You’d be hungry too if you couldn’t find any food and were used to eating the equivalent of more than 80 cheeseburgers a day.

An already busy bear season has exploded in the Sierra Nevada with nine hungry bruins captured since Wednesday morning near Reno and Lake Tahoe as an ongoing drought continues to make food scarce in the mountains. A 10th was hit and killed by a car Thursday in south Reno.

Since July 1, Nevada Department of Wildlife officials have caught 42 black bears and released all but two back into the wild. They said two repeat offenders had to be killed — one so bold it was rummaging through picnic baskets in July on a busy Tahoe beach.

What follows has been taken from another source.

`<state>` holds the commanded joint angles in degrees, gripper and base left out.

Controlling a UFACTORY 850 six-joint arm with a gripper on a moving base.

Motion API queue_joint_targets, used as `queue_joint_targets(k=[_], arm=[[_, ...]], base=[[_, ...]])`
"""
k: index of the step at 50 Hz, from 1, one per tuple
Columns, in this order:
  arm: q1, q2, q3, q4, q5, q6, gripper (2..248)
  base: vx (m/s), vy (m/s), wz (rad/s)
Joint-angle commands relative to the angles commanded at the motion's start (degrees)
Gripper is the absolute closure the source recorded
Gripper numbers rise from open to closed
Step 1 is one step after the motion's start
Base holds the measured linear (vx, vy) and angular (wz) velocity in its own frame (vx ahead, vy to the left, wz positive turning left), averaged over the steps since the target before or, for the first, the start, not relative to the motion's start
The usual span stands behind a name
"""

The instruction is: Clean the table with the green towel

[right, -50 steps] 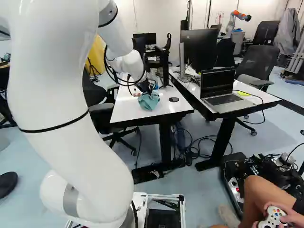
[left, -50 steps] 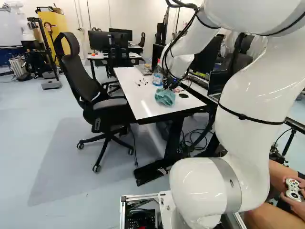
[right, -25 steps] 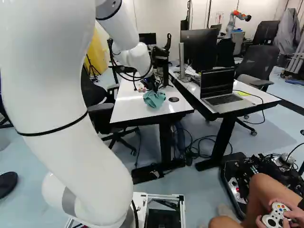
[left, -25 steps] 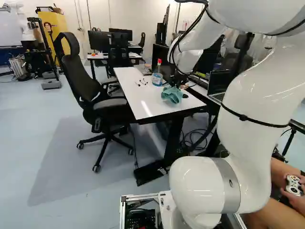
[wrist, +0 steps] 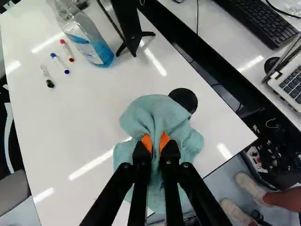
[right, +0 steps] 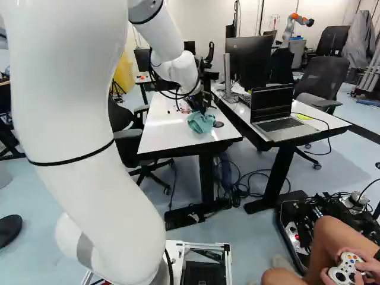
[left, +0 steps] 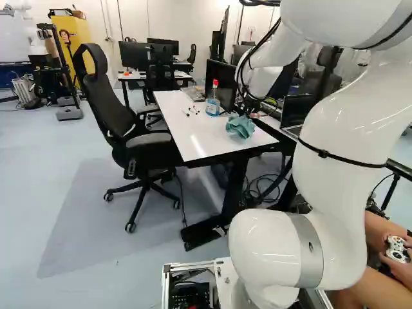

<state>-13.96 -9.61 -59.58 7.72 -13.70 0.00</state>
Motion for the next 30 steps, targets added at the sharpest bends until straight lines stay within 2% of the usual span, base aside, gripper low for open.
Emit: queue_joint_targets(k=[30], arm=[[-5.4,-1.8,-2.0,0.0,0.0,0.0,212]], base=[[0.000,0.000,0.000]])
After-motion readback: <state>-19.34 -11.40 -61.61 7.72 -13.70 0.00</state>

Cars have killed an additional 10 bears as the animals move into more populated areas from the parched foothills on the Sierra’s eastern front, where streams are down to a trickle and the usual supply of berries and insects is lacking.

Bears and cubs are prolific on both sides of the state line. Photo/Kathryn Reed

Bears and cubs are prolific on both sides of the state line. Photo/Kathryn Reed

A surge in activity is expected with cooler temperatures this time of year, when a typical bear’s food intake jumps from 3,000 to 25,000 calories a day, said Chris Healy, Department of Wildlife spokesman. That’s the human equivalent of 83 McDonald’s cheeseburgers.

The animals are going through hyperphagia, a physiological change in which they eat as much as they can to store fat for winter hibernation.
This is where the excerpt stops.